Because beneath all that flesh and bone will be a steel cord that can hold the world together. As I write this my wrists want to curl in on themselves and my shoulders ache with the strain of trying to hold the movement back. There's a little knot in my chest - right beneath the hollow between the collarbones - built from years of despising this weakness and hating myself for every moment I can't overcome the disorder. I'm sure after I get done typing I'll have to lay down and let my back arch and every muscle pull past the point they should tighten. And I'll just have to lie there and wait it out and when it's done I'll get up and go on my way.
Because I have never given myself any other option. I fall. I get up. I hate, I cry, I tremble in fear and call wordlessly for help and get no response. And then I get up.
You'll never get a medal for this, no one will tell you that you've doing the right thing. There is no reward and no recognition. But let me tell you - I have not known beauty until I refused to give up. There's a raw joy in simply being alive and seeing the world for all it is - the good and the bad - is like seeing everything new every day. I find it hard to hate others. I find it easy to love them. I laugh at the simplest things and find beauty in the mundane. There is no great and noble goal I'm fighting for here. Our media glorifies the person that overcomes an obstacle for a single moment of triumph and that is folly. Some things can not be overcome. I cannot stress that enough. Some things can not be overcome - as much as I fight, my disorder will always win in the end. If we only fight to overcome than we strive for an impossible goal.
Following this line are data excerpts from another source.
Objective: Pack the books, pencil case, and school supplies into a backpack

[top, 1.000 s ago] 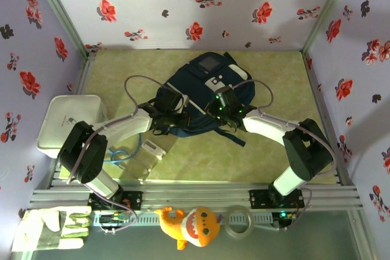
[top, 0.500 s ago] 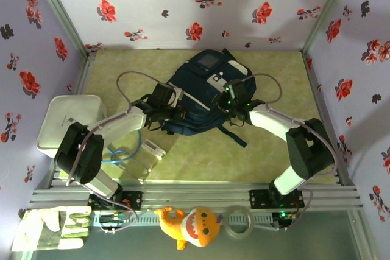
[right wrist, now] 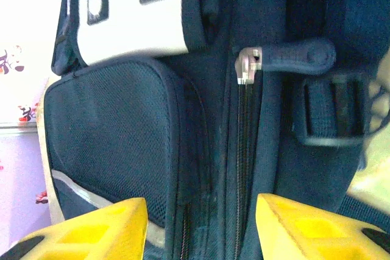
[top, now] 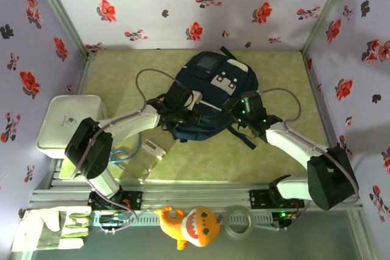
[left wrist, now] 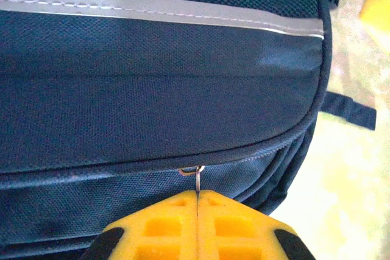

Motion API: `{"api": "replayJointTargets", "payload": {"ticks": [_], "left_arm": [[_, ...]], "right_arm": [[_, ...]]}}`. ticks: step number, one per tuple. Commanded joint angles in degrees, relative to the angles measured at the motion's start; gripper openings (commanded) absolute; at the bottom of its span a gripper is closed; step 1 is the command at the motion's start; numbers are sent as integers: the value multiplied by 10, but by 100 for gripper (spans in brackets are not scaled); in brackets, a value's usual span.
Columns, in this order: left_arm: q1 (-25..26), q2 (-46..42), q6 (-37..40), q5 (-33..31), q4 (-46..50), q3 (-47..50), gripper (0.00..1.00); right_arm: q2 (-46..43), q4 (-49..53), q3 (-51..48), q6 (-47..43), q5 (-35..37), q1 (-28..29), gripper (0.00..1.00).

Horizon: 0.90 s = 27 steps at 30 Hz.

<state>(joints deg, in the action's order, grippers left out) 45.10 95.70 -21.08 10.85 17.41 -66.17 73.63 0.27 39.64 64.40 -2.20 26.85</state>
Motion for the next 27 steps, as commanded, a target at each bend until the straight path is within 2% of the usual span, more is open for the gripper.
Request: {"api": "replayJointTargets", "payload": {"ticks": [1,10,12,14,17,27], "left_arm": [[17,17,-16,18,-17,-25,0],[22,37,-37,-1,-24,-12,0],[22,40,-38,-1,-24,-9,1],[22,42,-40,0,-25,-7,9],[23,46,-41,0,-29,-2,16],[27,54,-37,-9,-18,1,16]], "right_arm": [[-3,-28,-9,44,-25,15,48],[38,-52,-2,53,-29,33,40],[46,-54,3,51,-34,33,40],[53,-58,5,52,-41,34,39],[57,-61,8,53,-42,36,40],[58,-51,10,53,-37,38,42]]}}
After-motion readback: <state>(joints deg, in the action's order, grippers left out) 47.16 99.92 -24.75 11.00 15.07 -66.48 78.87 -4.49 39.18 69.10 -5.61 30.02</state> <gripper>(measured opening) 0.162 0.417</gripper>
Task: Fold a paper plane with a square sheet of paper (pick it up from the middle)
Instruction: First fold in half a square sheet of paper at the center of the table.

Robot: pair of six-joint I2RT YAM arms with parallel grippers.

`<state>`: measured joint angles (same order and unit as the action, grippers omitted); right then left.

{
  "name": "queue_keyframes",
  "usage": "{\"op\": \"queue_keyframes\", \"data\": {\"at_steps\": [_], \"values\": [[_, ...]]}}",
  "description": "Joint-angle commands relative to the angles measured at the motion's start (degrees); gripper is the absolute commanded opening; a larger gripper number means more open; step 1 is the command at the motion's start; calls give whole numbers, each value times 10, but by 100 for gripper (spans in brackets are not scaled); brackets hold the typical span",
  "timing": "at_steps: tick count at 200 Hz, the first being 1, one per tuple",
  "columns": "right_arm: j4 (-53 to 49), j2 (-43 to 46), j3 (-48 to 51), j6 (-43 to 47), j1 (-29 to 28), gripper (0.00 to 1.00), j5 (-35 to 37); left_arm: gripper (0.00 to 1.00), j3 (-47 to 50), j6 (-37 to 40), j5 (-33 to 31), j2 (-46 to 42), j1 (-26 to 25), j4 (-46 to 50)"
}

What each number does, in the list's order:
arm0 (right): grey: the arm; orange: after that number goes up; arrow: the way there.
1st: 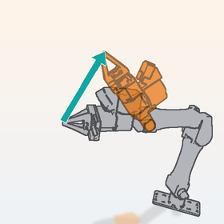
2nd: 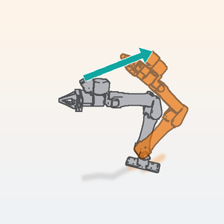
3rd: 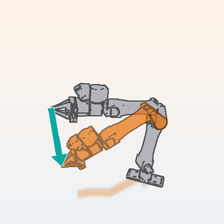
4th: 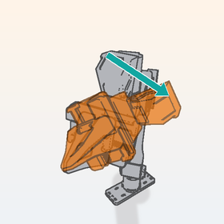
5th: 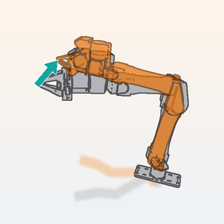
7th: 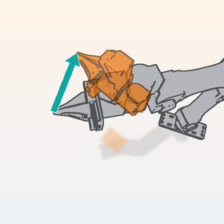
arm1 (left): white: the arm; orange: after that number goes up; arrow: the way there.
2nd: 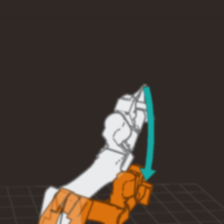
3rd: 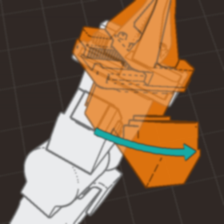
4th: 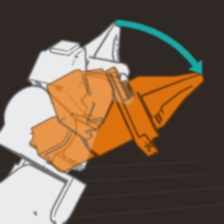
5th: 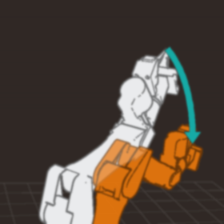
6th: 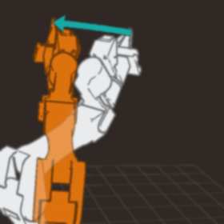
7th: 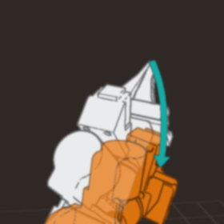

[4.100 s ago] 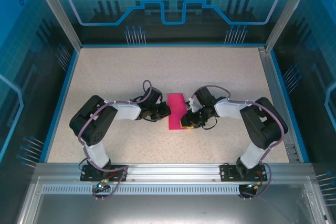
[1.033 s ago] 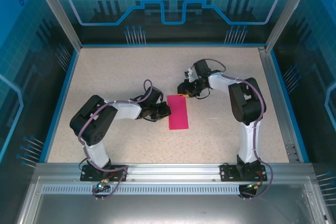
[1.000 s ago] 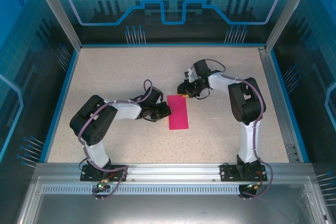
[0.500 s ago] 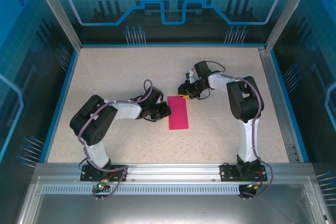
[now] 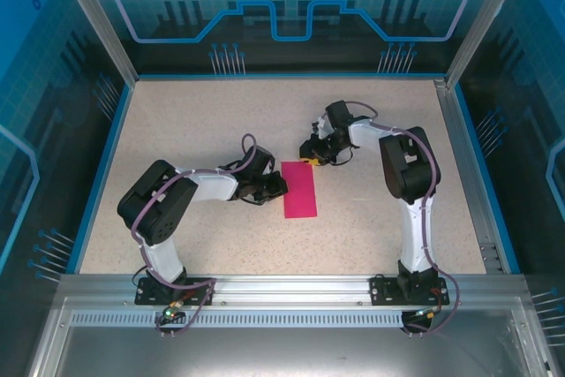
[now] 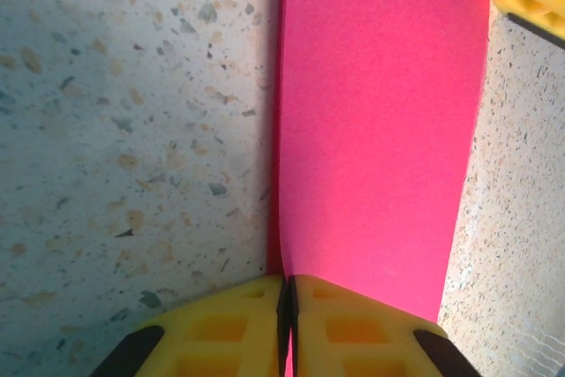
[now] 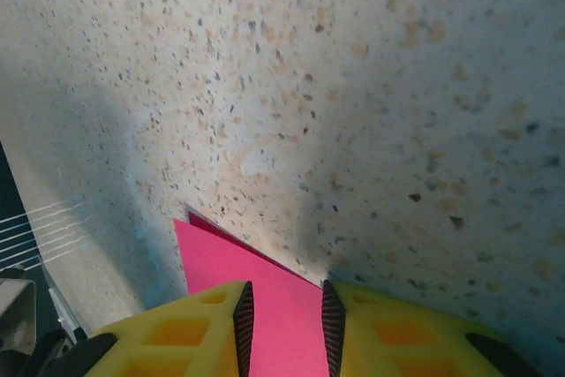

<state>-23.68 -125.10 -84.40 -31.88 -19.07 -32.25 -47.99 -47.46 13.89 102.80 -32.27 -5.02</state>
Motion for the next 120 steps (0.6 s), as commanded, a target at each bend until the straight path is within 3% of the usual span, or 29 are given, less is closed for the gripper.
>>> {"op": "queue_keyframes", "data": {"at_steps": [1, 52, 120], "values": [[-36, -34, -11, 7, -6, 30, 17, 14, 9, 14, -10, 17, -7, 74], [-104, 27, -44, 1, -2, 32, 9, 14, 7, 13, -8, 19, -8, 75], [-78, 104, 66, 2, -35, 33, 18, 14, 9, 11, -5, 19, -8, 71]]}}
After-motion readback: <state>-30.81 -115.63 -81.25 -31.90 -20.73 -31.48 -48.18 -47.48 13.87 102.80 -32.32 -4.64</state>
So I tell you to never give up because what you have right now is worth fighting for. Maybe it's a bit broken. Maybe it's a bit bruised. It is still worth fighting for.
We may never achieve our dreams. We may never accomplish anything of worth. I say that is fine. You are what you are right now and that is a beautiful thing and it is worth fighting for. So never give up, get up when you fall, and if the only life you inspire is your own: than that will be enough.